Durch Umbaumaßnahmen wurden jetzt weitere Büros auf der Etage erschlossen, in die auch neue Rechner (ebenfalls mit Serverzugang) sollen. Der Chef will aber in den neuen Büros keine Kabel legen bzw. Löcher durch die Wände bohren und möchte jetzt gern eine WLAN-Lösung präsentiert haben. 
Direkt neben dem Server steht ein Speedport-Router, der u.a. auch per WLAN zu erreichen ist. Allerdings ist die Reichweite dermaßen schlecht bzw. gedämpft, dass schon mehrere Meter vor den neuen Büros kein Zugang mehr möglich ist. Von einer WLAN-Karte im Server erwarten wir daher nichts anderes.

Die Idee vom Chef ist nun, auf dem Dachboden (quasi ist das ein Raum ohne Zwischenwände) direkt über den Büros weitere Sender/Repeater zu installieren.

Meine Frage nun: Ist das generell machbar und vor allem auch empfehlenswert und wenn ja, wie realisiert man das am kostengünstigsten? Gibt es vielleicht bessere Lösungen?
Anzumerken sei vielleicht noch, dass künftig die Kontrolle der Internetzugänge auch über den Server erfolgen soll (also so, dass die Klients sich nicht mehr direkt über das Router-WLAN verbinden können, welches dann deaktiviert würde).
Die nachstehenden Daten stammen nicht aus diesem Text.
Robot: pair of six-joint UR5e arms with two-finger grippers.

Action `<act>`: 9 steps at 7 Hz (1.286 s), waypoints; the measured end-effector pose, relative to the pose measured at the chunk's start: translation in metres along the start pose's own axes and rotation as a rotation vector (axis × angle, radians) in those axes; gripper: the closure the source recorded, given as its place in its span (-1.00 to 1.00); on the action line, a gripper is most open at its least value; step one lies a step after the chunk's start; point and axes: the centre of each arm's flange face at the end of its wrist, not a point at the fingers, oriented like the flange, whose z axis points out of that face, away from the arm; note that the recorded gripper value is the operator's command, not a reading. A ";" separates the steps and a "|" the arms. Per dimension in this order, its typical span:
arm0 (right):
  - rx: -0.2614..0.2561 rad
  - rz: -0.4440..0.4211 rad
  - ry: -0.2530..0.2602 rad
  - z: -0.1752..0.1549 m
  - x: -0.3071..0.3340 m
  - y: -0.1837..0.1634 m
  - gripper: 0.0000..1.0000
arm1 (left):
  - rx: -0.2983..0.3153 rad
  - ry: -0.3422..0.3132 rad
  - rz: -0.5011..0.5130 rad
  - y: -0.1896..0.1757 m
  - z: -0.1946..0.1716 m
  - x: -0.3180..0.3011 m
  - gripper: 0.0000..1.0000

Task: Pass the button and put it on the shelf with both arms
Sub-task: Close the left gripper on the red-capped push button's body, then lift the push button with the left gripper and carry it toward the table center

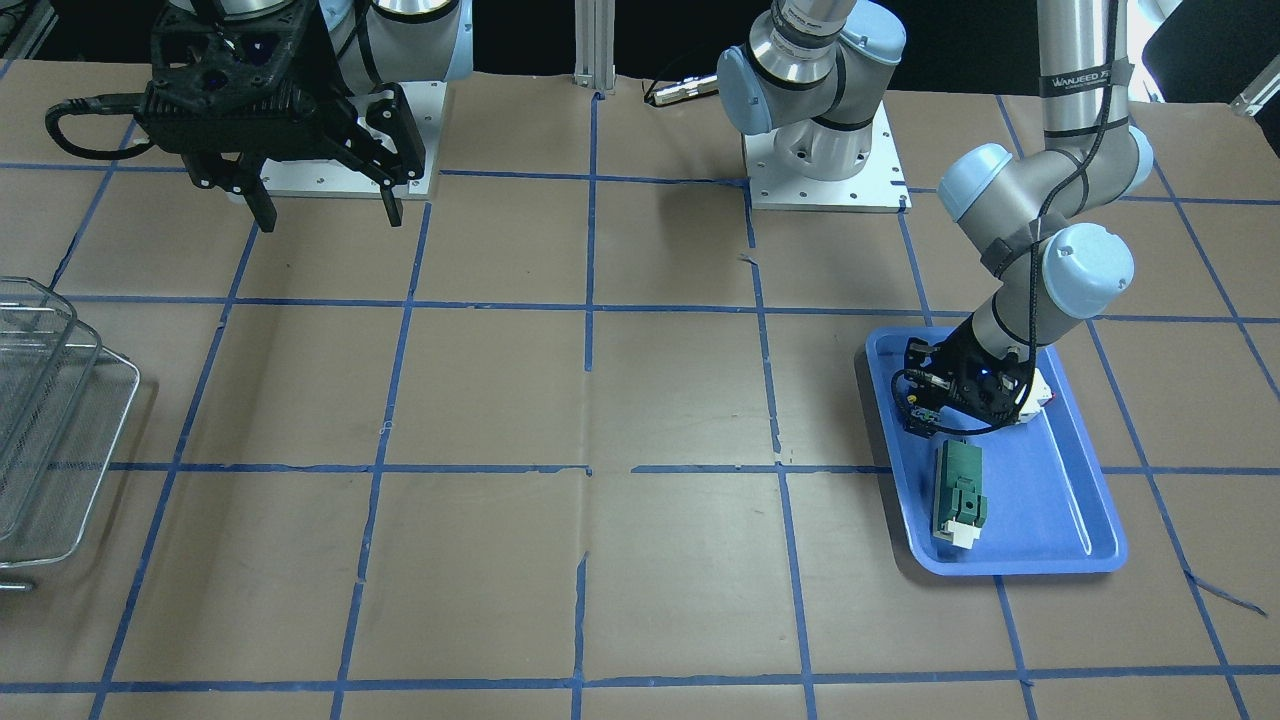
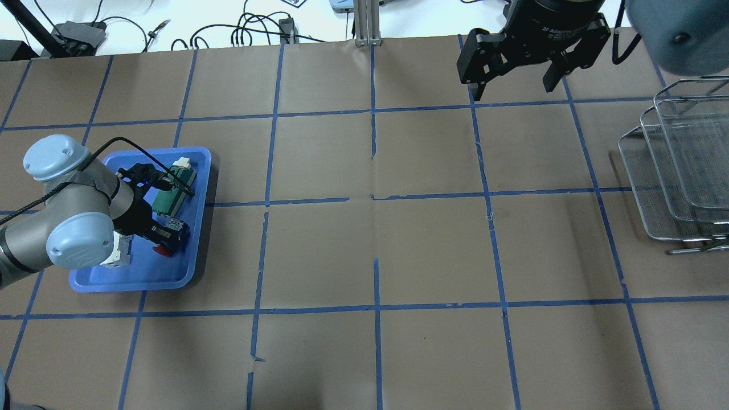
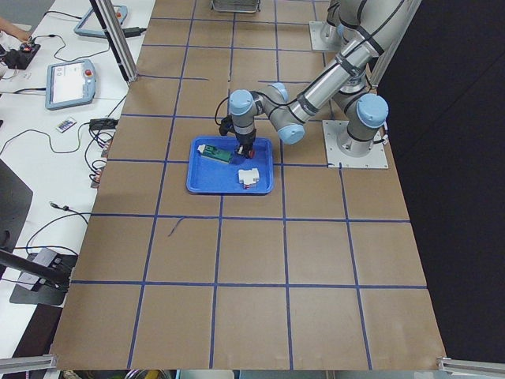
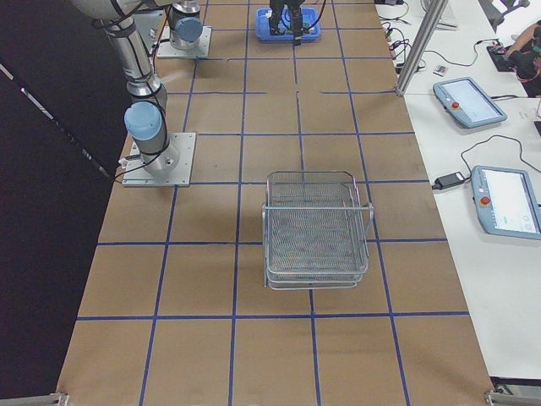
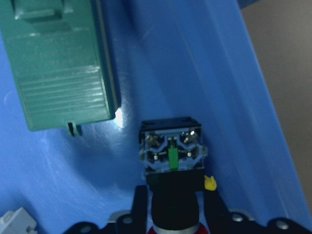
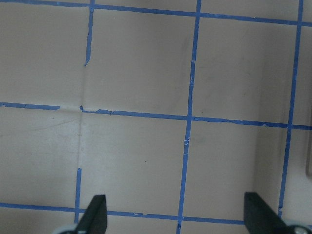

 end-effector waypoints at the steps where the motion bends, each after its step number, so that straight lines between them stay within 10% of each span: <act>1: 0.001 -0.007 -0.001 0.000 0.000 0.000 -1.00 | 0.016 -0.011 0.001 -0.002 -0.009 0.000 1.00; 5: 0.007 -0.046 0.004 -0.002 0.019 -0.006 -1.00 | 0.149 0.058 0.118 -0.040 -0.121 0.060 1.00; 9: -0.043 -0.114 -0.047 0.001 0.154 -0.010 -1.00 | 0.163 0.054 0.650 -0.093 -0.228 0.294 1.00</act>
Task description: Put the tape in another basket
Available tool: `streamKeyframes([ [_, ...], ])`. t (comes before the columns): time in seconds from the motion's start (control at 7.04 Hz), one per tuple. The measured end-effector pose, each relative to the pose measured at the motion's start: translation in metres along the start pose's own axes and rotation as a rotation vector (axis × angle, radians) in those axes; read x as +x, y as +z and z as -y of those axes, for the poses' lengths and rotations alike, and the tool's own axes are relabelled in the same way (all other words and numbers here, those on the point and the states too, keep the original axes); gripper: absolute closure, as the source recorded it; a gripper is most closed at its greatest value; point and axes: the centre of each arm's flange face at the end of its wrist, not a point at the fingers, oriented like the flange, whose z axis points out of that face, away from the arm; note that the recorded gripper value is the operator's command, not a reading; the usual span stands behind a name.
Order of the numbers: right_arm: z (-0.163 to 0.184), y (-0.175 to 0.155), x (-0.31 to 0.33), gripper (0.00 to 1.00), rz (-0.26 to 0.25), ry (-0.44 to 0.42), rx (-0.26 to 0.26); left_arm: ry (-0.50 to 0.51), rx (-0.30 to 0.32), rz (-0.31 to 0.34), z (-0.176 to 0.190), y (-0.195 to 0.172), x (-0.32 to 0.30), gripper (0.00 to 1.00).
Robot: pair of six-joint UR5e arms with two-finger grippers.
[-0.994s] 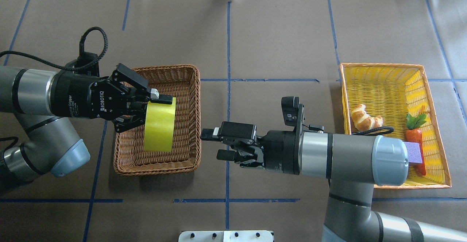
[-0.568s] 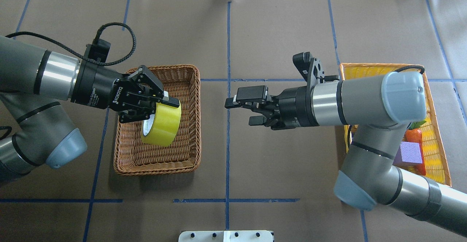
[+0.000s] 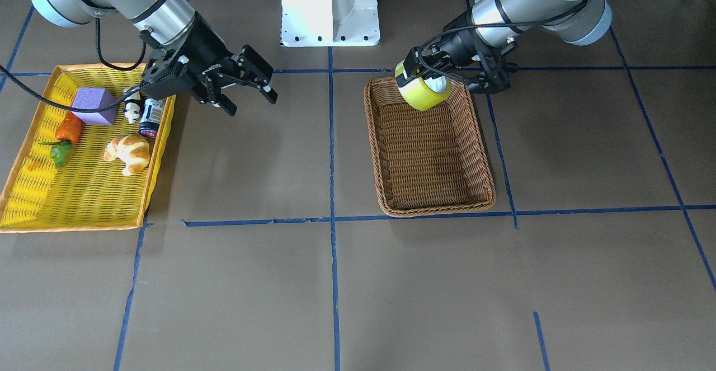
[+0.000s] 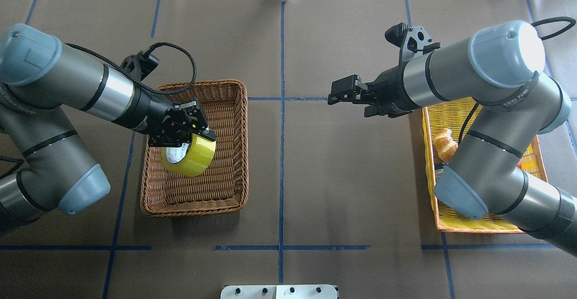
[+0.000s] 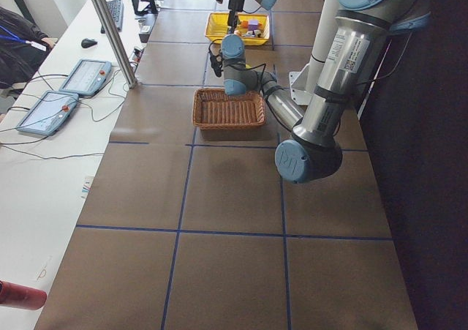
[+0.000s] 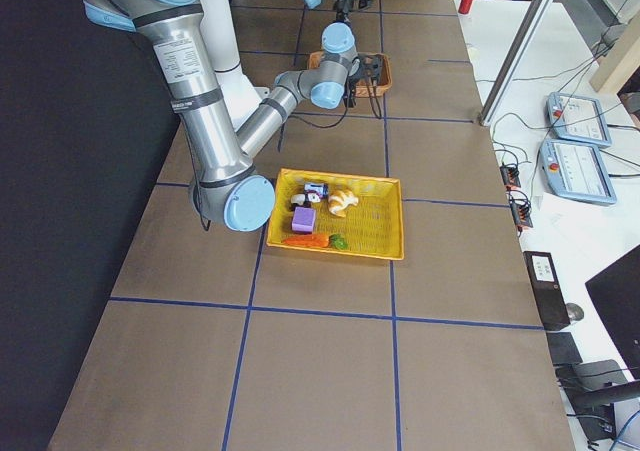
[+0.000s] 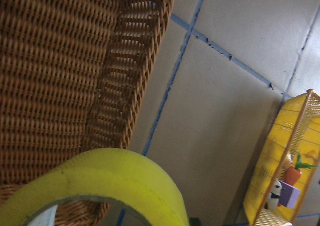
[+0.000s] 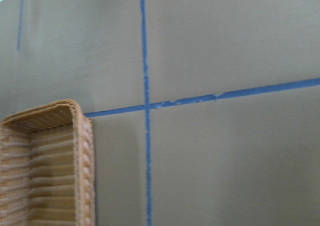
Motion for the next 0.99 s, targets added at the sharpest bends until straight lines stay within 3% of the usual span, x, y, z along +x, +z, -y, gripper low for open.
streamKeyframes([
  [0.28, 0.030, -0.016, 0.031, 0.00, -0.181, -0.129, -0.030, 0.095, 0.080, 0.221, -0.009, 0.060, -0.004, 1.00],
  [0.43, 0.044, -0.028, 0.047, 0.00, -0.223, -0.166, -0.050, 0.131, 0.097, 0.297, -0.012, 0.075, -0.002, 1.00],
  [0.99, 0.069, -0.048, 0.087, 0.00, -0.279, -0.218, -0.080, 0.238, 0.167, 0.418, 0.012, 0.106, -0.007, 1.00],
])
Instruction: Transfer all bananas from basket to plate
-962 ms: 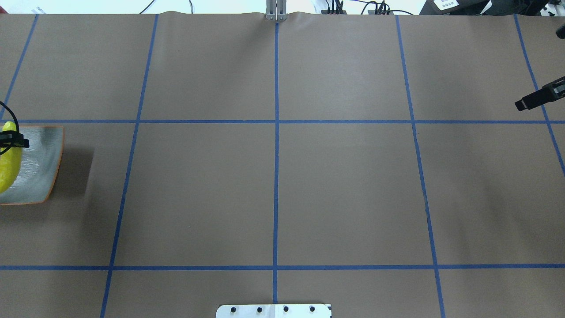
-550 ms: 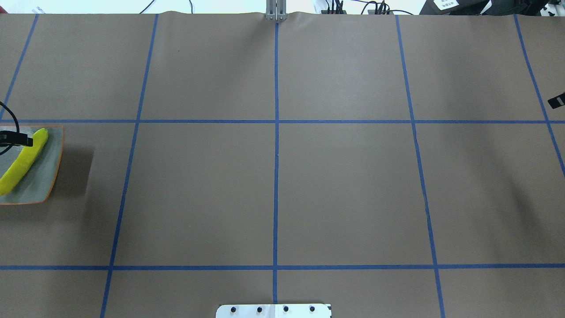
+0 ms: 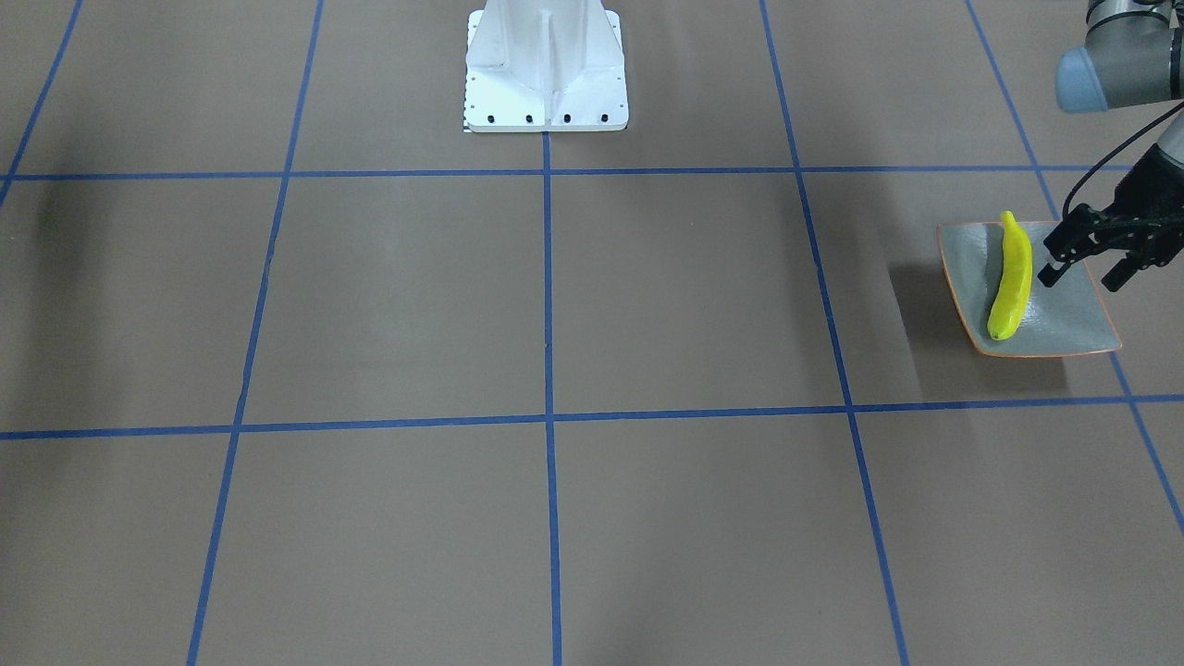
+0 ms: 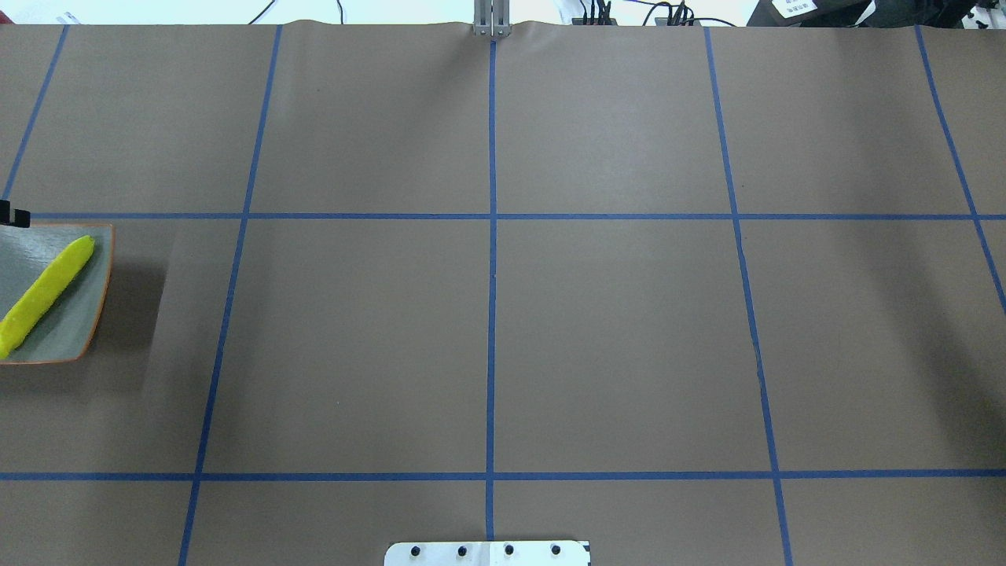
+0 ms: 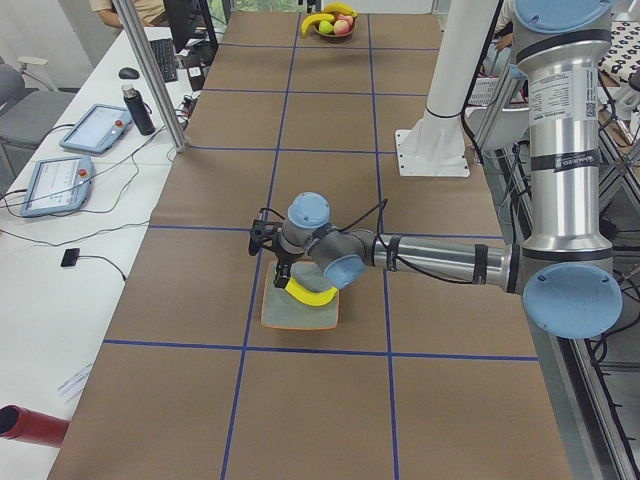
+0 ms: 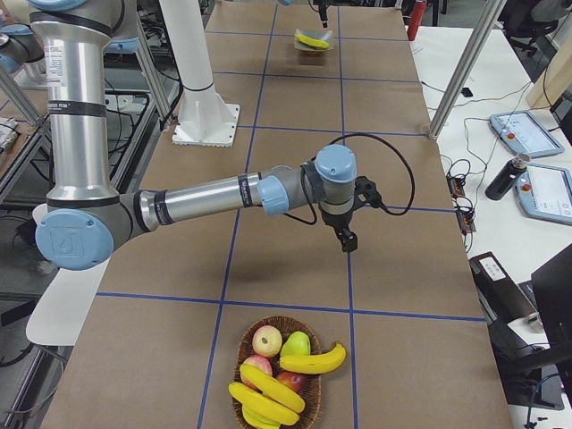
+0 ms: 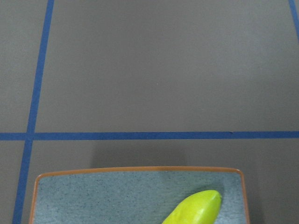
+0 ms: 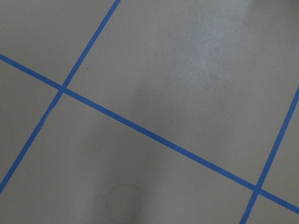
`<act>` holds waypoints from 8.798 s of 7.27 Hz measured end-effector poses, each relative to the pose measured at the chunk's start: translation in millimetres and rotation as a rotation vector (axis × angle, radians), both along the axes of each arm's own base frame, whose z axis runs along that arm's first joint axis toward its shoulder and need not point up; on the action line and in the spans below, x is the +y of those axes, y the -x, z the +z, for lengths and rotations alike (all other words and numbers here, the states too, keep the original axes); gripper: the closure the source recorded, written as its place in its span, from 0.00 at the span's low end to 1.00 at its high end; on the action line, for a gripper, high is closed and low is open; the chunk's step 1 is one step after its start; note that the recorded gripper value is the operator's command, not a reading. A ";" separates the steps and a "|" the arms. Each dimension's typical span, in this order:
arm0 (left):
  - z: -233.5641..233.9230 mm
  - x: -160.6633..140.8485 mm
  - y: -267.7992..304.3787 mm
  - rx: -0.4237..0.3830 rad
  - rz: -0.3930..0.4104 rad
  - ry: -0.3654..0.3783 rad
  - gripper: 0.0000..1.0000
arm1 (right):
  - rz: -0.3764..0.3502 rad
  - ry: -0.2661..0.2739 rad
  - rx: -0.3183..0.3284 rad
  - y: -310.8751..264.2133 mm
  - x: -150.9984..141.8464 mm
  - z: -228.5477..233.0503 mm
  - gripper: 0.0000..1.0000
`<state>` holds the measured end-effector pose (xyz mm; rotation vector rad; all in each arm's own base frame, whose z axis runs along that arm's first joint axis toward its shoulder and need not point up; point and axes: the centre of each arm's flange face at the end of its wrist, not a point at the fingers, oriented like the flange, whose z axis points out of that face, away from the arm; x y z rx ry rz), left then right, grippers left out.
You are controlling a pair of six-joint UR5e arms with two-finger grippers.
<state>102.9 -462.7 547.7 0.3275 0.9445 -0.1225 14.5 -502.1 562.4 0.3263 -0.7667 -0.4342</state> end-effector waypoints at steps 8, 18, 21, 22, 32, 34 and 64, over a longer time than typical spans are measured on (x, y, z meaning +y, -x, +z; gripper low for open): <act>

Meine Idee wäre noch, erstmal zu probieren, ob nicht 1 Antenne auf dem Dachboden reichen würde, da ja dann nicht mehr so viele Wände zu durchwandern sind. 
Gibt es Technik, mit der man so eine Antenne einfach per (ausreichend langem) Netzwerkkabel direkt an die Netzwerkkarte des Servers anschließen kann? Reicht da ein einfacher Router wie eine Fritzbox aus? Das würde m.E. doch jegliche Hardware-Neuinstallation und Umkonfiguration des Servers sparen, oder?

Schon mal Danke für jede Hilfe
BlaineVomSee


----------